[Past Project] Rhetoric of Science

This new undergraduate seminar about the Rhetoric of Science seeks to use rhetoric both ancient and modern to empower young scientists to think creatively about their own research. The course proposal has been submitted by Professor Lisa Dolling and has recently been approved. The course will be highly recommended to all RCSS scholars with the goal of becoming part of the new Science and Society major at Columbia.

Even before the pandemic, science had become an increasingly contentious topic in political debates, with opinions often varying from total distrust in science, or uncritical belief in science as immutable fact. This raises the issue of public trust in science, and what science means to the public. Additionally, issues in current science research, like gene editing, promise to create a myriad of ethical issues. Finally, in fields like the social sciences, our methods themselves are under scrutiny, as issues like the replication crisis in psychology, with simultaneous advances in AI-driven statistics, present many methodological crossroads to newcomers to the field.
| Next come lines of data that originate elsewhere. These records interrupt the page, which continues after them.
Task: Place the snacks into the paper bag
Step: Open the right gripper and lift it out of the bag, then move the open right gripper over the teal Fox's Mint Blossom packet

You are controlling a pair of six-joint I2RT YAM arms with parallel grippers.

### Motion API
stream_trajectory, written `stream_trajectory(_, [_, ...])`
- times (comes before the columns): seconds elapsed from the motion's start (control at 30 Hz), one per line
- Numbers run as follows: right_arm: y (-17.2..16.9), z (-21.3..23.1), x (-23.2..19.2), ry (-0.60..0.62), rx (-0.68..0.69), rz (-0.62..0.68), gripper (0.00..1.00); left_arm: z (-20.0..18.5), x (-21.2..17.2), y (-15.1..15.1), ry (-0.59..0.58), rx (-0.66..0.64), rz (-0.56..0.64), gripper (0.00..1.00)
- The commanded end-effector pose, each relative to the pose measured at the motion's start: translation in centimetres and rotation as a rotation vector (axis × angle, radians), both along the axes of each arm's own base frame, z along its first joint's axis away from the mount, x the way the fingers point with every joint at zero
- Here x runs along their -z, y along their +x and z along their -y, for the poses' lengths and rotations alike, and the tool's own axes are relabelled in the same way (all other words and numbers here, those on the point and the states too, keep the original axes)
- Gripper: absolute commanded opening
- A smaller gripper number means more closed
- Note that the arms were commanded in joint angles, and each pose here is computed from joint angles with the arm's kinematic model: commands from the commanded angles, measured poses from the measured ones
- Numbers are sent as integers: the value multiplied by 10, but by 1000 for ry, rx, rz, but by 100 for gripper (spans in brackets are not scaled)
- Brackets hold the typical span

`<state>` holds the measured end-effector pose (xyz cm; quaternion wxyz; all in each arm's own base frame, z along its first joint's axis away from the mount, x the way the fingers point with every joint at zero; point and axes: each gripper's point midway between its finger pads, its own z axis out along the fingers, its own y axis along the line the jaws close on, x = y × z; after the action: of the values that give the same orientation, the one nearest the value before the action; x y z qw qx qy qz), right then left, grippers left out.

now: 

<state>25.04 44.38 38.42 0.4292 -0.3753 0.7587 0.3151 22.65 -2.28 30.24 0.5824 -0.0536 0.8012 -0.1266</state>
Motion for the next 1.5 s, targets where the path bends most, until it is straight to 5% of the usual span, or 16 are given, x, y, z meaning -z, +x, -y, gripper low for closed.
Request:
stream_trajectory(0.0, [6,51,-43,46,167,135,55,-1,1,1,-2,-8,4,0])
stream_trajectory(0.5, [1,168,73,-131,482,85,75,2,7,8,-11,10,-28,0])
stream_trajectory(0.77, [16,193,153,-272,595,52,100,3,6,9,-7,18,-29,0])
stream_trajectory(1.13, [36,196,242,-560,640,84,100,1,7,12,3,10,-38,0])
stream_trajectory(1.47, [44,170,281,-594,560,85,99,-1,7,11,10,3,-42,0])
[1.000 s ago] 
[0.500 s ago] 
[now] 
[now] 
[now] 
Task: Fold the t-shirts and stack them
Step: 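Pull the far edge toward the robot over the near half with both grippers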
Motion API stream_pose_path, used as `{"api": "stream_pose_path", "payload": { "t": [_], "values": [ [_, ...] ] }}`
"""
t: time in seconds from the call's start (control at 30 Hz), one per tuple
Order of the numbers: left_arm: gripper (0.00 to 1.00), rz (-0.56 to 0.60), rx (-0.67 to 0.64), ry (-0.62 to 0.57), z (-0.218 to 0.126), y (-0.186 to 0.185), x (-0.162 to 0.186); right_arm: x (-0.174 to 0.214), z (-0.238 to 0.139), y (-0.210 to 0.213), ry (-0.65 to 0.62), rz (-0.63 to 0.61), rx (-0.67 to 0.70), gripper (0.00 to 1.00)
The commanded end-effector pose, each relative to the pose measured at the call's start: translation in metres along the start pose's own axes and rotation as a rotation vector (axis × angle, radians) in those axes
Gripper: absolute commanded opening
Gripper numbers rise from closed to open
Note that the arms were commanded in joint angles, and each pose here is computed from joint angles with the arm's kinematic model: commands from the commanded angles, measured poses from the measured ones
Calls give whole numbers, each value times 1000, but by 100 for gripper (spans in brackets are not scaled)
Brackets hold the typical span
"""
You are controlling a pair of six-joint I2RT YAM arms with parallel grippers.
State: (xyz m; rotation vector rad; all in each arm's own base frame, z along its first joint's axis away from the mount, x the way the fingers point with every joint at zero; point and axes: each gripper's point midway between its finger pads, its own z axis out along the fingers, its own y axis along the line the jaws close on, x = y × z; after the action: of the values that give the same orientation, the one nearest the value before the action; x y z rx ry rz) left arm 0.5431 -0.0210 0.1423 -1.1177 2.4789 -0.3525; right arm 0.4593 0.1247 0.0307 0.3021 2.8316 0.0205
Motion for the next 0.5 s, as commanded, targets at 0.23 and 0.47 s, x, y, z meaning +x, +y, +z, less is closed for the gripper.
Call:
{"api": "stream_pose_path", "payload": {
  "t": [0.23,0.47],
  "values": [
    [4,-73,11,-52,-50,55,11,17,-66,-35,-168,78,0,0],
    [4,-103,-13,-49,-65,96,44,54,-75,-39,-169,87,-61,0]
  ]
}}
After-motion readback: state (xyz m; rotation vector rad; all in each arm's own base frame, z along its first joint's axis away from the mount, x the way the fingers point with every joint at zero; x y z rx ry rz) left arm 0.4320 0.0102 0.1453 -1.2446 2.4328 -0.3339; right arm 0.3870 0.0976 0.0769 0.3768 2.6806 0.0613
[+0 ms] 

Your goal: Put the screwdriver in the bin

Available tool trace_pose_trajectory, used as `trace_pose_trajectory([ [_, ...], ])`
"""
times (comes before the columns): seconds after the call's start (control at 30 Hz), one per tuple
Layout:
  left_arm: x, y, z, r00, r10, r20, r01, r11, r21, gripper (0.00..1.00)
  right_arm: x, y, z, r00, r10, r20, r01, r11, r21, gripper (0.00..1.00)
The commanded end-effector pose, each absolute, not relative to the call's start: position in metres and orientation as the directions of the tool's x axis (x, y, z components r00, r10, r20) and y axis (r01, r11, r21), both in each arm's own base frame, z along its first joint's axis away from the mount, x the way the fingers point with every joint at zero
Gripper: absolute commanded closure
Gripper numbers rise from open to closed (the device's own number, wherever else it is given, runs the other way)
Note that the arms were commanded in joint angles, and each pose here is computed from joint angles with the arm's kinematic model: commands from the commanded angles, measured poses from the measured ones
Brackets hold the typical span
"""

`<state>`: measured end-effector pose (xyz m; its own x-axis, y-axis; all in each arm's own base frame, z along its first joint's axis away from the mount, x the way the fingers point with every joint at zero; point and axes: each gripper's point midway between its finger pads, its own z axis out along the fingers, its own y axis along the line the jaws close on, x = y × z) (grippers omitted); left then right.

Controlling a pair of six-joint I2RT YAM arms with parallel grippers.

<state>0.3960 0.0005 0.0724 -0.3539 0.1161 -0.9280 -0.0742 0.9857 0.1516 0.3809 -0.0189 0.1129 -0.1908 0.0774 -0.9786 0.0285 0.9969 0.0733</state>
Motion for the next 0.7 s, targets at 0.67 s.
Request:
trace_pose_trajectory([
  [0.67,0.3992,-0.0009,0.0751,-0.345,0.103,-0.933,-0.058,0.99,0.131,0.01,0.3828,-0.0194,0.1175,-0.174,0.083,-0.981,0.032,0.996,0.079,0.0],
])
Questions like these leave young scientists wondering: what tools can we use to not only better communicate science, but understand our own work? 


We believe that the RCSS is the perfect resource to explore this question. While courses like philosophy or history of science offer invaluable insight into science as an intellectual discipline, often, these courses attract an audience of humanities scholars seeking to understand science. Rhetoric of Science is an underutilized field that, because of its emphasis on practice, may be especially valuable to scientific researchers themselves. This new undergraduate seminar about the Rhetoric of Science seeks to use rhetoric both ancient and modern to empower young scientists to think creatively about their own research. The course proposal has been submitted by Professor Lisa Dolling and has recently been approved. The course will be highly recommended to all RCSS scholars with the goal of becoming part of the new Science and Society major at Columbia.